- Task to carry out
Please give the number of lines in the records below that include "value", with no other output.

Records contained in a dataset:
════

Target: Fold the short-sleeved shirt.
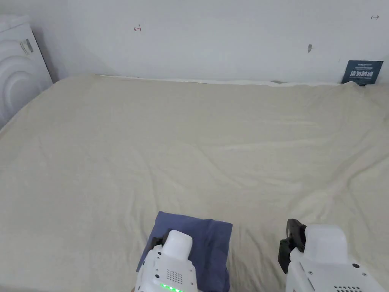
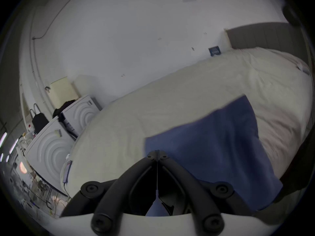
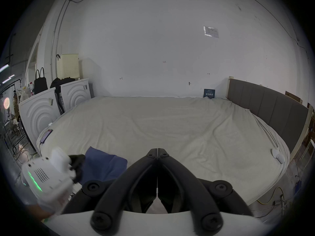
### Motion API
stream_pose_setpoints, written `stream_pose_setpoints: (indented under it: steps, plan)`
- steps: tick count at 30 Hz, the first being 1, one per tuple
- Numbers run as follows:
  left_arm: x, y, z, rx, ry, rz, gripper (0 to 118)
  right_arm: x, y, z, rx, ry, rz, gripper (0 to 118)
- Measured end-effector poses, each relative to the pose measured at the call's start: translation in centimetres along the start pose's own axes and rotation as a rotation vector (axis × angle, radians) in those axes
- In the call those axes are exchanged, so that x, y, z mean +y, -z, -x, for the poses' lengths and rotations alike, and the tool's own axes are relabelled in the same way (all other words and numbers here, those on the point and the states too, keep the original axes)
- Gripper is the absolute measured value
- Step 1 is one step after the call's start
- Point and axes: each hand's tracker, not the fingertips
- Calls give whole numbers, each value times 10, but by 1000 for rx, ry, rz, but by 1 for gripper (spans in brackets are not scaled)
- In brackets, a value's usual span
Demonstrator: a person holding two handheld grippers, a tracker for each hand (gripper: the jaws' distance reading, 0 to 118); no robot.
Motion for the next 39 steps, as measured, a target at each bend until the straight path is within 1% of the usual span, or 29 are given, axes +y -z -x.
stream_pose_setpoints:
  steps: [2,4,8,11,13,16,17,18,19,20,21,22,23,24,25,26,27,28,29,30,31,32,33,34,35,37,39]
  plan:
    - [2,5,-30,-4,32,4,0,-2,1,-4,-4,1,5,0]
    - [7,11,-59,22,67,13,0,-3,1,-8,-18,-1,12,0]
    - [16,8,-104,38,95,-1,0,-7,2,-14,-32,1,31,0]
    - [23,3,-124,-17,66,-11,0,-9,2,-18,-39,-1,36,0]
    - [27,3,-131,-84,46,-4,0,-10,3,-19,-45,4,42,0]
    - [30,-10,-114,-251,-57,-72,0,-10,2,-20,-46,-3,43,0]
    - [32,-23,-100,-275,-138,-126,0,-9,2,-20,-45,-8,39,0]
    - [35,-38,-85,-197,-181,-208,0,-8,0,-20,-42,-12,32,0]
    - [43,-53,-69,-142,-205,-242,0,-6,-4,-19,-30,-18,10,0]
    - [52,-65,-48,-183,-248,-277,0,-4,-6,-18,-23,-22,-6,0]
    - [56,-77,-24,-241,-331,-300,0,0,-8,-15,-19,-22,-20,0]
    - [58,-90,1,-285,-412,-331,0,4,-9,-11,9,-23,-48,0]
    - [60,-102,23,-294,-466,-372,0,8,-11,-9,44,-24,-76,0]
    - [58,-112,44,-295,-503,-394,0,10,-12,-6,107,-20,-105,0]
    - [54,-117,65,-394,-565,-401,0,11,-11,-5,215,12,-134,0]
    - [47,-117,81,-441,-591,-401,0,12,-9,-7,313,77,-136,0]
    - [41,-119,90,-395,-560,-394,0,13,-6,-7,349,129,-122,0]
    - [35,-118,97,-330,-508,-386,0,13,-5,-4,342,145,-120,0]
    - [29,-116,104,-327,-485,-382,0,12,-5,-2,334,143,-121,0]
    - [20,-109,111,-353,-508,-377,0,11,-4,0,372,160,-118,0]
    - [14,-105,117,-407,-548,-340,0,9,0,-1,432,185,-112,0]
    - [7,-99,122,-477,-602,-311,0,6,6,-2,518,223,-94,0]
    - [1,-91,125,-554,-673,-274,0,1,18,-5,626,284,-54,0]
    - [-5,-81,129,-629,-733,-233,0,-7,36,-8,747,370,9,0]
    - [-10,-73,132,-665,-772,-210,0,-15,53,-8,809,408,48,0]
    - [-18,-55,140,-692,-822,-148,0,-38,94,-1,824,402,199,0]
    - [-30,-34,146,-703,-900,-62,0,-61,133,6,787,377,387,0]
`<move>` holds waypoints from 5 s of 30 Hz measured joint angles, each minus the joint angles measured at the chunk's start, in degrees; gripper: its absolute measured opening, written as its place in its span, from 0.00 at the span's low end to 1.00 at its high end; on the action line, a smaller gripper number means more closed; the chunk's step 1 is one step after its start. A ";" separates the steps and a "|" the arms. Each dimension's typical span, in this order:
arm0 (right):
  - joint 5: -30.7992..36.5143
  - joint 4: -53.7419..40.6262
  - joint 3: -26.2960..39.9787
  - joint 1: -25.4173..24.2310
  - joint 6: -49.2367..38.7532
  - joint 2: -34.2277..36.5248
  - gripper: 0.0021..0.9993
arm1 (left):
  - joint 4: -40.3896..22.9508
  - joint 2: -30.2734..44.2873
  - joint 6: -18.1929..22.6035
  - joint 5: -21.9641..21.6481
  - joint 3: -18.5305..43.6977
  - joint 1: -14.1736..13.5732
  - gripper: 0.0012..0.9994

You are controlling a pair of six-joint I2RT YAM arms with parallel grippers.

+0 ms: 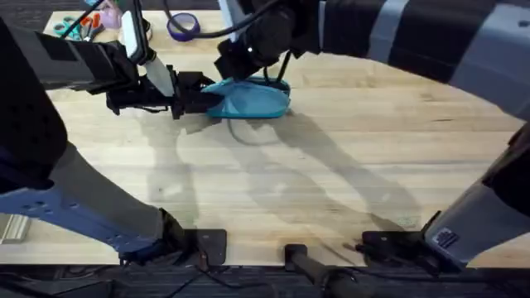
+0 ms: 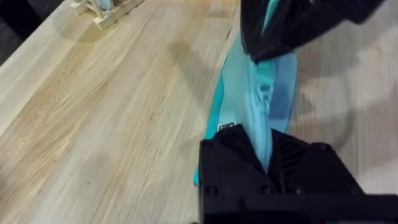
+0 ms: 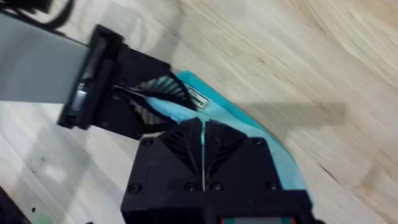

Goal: Unzip the bag, pick up the pens from the table one at a time and place them inside, then zip the bag closed.

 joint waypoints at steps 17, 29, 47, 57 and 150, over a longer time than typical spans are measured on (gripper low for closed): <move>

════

- Output of the task
3